YOUR TASK: Once you find the line containing "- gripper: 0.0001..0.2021" in the data below, copy it and each following line exactly, up to and including the line containing "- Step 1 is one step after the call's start", and nothing else.

EXCERPTED RECORDS:

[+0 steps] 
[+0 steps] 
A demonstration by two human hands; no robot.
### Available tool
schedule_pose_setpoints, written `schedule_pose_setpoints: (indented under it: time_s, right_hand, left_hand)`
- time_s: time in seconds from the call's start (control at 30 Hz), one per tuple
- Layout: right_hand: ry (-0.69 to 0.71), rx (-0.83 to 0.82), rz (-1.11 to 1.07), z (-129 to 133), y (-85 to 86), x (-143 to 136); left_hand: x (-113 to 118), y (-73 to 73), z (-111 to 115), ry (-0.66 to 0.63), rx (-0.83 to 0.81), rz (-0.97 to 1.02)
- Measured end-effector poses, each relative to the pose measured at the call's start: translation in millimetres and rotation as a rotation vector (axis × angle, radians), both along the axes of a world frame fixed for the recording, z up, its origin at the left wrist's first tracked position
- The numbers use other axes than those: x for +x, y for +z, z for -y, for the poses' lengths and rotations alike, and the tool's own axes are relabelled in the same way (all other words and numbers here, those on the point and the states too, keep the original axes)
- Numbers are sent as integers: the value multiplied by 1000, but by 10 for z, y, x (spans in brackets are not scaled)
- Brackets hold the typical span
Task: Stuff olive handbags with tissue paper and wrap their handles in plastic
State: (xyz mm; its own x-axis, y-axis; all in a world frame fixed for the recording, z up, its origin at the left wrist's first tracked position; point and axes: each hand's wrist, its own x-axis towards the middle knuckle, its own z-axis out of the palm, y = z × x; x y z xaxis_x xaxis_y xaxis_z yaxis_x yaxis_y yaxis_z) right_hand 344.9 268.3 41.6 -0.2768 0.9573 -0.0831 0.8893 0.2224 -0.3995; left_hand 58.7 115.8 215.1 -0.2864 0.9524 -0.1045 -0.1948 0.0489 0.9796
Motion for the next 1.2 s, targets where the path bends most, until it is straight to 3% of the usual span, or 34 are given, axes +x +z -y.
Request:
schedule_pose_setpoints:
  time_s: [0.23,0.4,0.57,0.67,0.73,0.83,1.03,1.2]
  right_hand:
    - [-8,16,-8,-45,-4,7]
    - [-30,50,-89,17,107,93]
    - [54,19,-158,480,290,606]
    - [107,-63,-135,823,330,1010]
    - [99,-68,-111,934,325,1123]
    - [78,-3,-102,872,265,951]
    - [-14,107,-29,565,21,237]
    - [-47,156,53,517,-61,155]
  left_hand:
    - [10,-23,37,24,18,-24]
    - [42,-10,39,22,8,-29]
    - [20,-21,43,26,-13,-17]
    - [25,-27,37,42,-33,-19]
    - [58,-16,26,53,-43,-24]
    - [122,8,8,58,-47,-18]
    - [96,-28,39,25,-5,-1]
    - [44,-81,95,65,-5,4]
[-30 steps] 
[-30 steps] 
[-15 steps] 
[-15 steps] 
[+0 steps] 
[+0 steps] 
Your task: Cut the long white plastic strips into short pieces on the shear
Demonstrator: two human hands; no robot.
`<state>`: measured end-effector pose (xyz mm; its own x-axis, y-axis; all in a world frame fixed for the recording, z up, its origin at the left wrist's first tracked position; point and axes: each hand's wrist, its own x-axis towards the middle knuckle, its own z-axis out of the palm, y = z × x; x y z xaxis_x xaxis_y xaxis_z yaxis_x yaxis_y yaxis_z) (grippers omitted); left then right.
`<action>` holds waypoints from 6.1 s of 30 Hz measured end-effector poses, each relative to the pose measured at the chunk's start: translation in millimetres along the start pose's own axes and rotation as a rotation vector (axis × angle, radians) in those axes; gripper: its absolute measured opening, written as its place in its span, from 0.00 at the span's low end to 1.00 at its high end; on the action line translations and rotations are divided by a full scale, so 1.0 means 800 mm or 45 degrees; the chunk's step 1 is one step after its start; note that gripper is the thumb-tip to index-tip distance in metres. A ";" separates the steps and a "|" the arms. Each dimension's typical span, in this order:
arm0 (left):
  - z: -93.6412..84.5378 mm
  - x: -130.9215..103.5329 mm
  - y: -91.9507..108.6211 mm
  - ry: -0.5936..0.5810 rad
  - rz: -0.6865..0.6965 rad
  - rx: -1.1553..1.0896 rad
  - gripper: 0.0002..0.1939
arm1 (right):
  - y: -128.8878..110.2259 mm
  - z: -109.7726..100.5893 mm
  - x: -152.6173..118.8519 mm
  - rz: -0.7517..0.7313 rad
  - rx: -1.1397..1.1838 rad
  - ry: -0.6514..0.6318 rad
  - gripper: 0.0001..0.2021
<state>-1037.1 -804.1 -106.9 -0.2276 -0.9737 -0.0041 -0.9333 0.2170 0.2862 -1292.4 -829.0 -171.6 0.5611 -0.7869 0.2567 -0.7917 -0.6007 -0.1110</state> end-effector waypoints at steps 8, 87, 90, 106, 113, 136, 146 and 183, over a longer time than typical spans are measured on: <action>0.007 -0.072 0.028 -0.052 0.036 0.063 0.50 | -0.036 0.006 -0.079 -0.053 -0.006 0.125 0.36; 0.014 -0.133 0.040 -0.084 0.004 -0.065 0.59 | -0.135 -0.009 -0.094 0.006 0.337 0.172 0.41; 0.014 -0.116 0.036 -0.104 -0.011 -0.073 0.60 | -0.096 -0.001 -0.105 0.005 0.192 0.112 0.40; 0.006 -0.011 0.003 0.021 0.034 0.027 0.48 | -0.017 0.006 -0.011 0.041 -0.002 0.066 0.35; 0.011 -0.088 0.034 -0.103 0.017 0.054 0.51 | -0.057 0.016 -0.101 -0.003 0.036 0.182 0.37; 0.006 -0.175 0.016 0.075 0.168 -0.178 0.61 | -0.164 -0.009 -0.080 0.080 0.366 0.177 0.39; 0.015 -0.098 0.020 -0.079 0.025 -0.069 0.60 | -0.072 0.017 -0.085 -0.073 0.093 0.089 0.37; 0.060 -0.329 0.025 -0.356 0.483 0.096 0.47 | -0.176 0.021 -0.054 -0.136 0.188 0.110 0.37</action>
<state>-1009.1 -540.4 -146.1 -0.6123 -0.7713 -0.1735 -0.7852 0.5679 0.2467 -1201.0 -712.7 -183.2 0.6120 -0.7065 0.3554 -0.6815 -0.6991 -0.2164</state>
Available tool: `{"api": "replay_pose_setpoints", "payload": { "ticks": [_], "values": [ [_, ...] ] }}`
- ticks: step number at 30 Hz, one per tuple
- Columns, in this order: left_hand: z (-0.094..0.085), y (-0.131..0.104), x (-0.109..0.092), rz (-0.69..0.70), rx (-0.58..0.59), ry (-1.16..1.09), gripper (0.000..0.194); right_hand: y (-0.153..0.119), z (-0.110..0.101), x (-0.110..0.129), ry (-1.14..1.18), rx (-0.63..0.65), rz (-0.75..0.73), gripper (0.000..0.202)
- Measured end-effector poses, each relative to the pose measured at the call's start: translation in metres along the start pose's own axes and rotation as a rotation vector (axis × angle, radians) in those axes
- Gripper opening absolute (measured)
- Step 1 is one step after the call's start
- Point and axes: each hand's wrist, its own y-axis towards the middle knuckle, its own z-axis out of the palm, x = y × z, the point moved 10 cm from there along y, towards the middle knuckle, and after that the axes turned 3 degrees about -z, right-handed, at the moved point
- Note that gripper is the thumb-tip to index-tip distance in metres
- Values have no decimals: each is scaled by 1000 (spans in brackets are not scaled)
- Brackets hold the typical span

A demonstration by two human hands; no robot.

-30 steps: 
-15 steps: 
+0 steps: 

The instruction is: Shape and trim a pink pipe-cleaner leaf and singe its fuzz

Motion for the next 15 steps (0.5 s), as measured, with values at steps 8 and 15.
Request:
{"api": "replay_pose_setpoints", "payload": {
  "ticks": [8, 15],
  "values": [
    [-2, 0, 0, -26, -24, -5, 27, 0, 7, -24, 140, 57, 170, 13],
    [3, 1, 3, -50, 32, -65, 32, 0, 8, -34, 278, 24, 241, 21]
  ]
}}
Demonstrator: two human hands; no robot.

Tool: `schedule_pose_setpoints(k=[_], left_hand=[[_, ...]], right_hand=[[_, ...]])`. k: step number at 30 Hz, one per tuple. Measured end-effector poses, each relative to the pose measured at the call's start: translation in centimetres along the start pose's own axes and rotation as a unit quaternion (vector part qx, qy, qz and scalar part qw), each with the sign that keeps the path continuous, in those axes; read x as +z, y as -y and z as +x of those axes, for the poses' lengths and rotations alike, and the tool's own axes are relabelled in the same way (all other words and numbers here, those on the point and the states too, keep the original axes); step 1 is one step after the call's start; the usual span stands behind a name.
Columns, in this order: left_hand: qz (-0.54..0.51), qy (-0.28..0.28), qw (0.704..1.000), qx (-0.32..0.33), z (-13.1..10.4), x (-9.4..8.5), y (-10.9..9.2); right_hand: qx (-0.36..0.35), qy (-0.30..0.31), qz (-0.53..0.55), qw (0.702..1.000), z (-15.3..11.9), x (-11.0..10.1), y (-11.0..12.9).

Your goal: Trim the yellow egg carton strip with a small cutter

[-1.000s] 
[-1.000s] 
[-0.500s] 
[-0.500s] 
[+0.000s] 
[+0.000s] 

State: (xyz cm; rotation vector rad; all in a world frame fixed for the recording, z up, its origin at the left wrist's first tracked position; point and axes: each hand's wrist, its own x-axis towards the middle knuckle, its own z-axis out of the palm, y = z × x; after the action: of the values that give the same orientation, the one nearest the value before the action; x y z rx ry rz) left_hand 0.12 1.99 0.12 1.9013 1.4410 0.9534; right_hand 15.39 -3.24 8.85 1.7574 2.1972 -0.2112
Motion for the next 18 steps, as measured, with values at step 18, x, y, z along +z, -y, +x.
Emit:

RESULT FOR THIS EXERCISE:
  - gripper: 0.0001..0.2021
<state>-1037.1 -804.1 -106.9 -0.2276 -0.9737 -0.0041 -0.9333 0.2170 0.2862 -1292.4 -829.0 -171.6 0.5611 -0.7869 0.2567 -0.7917 -0.6007 -0.1110</state> end-effector waypoints at steps 8, 87, 90, 106, 113, 136, 146 and 183, over a longer time than typical spans are measured on: <action>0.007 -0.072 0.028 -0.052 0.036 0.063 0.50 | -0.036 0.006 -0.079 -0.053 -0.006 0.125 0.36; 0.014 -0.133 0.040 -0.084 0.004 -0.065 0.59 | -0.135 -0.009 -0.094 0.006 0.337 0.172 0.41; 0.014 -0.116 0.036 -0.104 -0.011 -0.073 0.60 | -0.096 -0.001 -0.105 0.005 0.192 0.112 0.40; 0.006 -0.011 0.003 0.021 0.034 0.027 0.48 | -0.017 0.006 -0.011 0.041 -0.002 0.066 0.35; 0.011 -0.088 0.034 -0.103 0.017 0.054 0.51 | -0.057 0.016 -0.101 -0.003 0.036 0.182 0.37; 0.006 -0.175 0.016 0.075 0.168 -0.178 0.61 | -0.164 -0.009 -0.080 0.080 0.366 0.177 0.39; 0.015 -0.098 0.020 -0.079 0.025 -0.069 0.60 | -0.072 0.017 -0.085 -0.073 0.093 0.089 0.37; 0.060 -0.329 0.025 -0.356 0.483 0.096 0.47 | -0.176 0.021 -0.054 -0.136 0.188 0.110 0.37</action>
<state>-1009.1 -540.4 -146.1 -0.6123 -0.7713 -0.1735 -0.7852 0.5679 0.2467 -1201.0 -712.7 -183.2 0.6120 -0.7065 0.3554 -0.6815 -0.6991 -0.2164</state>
Available tool: `{"api": "replay_pose_setpoints", "payload": { "ticks": [_], "values": [ [_, ...] ] }}`
- ticks: step number at 30 Hz, one per tuple
- Columns, in this order: left_hand: z (-0.094..0.085), y (-0.131..0.104), x (-0.109..0.092), rz (-0.69..0.70), rx (-0.58..0.59), ry (-1.16..1.09), gripper (0.000..0.194); right_hand: y (-0.153..0.119), z (-0.110..0.101), x (-0.110..0.129), ry (-1.14..1.18), rx (-0.63..0.65), rz (-0.75..0.73), gripper (0.000..0.202)
- Measured end-effector poses, each relative to the pose measured at the call's start: translation in metres along the start pose's own axes and rotation as a rotation vector (axis × angle, radians) in those axes
- Gripper opening absolute (measured)
- Step 1 is one step after the call's start

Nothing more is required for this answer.